▸ What the task requires:
Exactly as written, output each of the lines below, with no images.

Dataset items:
.....
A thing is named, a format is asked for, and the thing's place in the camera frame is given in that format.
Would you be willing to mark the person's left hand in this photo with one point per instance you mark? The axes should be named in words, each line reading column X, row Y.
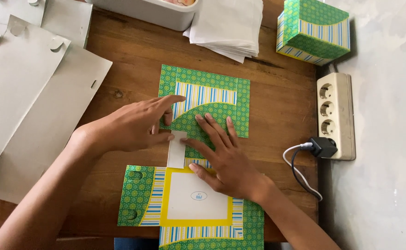
column 126, row 126

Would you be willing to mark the person's right hand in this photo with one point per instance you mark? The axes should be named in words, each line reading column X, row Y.
column 230, row 166

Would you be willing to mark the green patterned cardboard box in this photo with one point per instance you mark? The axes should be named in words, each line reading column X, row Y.
column 314, row 31
column 203, row 208

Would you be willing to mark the black charger plug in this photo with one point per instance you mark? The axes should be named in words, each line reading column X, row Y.
column 322, row 147

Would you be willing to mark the white plastic container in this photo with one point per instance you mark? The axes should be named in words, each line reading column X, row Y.
column 144, row 14

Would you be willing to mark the person's blue trousers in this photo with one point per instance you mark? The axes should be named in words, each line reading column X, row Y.
column 137, row 244

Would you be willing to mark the beige power strip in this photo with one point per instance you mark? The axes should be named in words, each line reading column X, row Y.
column 340, row 114

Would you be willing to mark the pink and yellow item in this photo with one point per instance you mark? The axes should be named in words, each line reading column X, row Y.
column 180, row 2

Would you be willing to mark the stack of white paper sheets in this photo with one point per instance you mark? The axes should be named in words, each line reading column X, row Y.
column 227, row 27

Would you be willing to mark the folded green patterned cardboard box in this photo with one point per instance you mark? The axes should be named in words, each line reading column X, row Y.
column 314, row 31
.....
▸ Output for this task:
A thing is named, a format is asked for, and the thing's place in the camera frame is given in that format.
Would you be willing to mark the person's left hand in this photo with one point per instance you mark? The axes should be named in words, each line reading column X, row Y.
column 126, row 126

Would you be willing to mark the person's right hand in this photo with one point per instance you mark? The axes should be named in words, each line reading column X, row Y.
column 230, row 166

Would you be willing to mark the green patterned cardboard box in this photo with one point per instance you mark? The axes should be named in words, each line reading column X, row Y.
column 314, row 31
column 203, row 208

Would you be willing to mark the black charger plug in this photo with one point per instance you mark? The axes should be named in words, each line reading column X, row Y.
column 322, row 147

Would you be willing to mark the white plastic container in this photo with one point per instance you mark? The axes should be named in words, each line reading column X, row Y.
column 144, row 14

Would you be willing to mark the person's blue trousers in this photo with one point per instance you mark? The axes should be named in words, each line reading column X, row Y.
column 137, row 244

Would you be willing to mark the beige power strip in this photo with one point per instance you mark? The axes should be named in words, each line reading column X, row Y.
column 340, row 114

Would you be willing to mark the pink and yellow item in this photo with one point per instance you mark? The axes should be named in words, each line reading column X, row Y.
column 180, row 2

Would you be willing to mark the stack of white paper sheets in this photo with one point per instance you mark? The axes should be named in words, each line reading column X, row Y.
column 227, row 27

Would you be willing to mark the folded green patterned cardboard box in this photo with one point per instance you mark? The axes should be named in words, each line reading column X, row Y.
column 314, row 31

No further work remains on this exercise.